▶ [Supplied information]
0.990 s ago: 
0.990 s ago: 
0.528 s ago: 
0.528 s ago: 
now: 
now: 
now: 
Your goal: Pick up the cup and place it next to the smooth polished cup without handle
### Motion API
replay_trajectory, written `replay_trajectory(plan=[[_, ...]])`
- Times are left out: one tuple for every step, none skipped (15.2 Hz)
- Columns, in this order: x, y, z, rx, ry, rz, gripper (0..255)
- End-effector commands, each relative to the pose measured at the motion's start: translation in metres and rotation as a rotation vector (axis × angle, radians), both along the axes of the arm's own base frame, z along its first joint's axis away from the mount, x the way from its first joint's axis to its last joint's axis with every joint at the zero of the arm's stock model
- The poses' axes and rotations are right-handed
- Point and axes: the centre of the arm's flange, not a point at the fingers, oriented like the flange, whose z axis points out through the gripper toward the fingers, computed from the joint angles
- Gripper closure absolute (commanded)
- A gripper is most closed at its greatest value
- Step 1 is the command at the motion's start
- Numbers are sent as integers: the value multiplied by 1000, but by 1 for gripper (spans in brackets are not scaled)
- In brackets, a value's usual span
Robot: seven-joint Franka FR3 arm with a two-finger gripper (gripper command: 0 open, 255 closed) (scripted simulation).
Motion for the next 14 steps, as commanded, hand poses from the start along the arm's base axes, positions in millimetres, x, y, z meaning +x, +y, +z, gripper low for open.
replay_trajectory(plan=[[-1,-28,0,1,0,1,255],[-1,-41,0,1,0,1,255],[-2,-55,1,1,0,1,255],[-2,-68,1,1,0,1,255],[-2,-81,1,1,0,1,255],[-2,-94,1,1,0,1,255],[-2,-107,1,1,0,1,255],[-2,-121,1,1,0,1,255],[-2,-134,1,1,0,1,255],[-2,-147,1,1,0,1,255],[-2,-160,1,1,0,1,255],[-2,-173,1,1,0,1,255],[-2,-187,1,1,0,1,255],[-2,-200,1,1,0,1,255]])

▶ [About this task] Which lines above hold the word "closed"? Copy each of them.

▶ [Written reply]
- A gripper is most closed at its greatest value
Robot: seven-joint Franka FR3 arm with a two-finger gripper (gripper command: 0 open, 255 closed) (scripted simulation).

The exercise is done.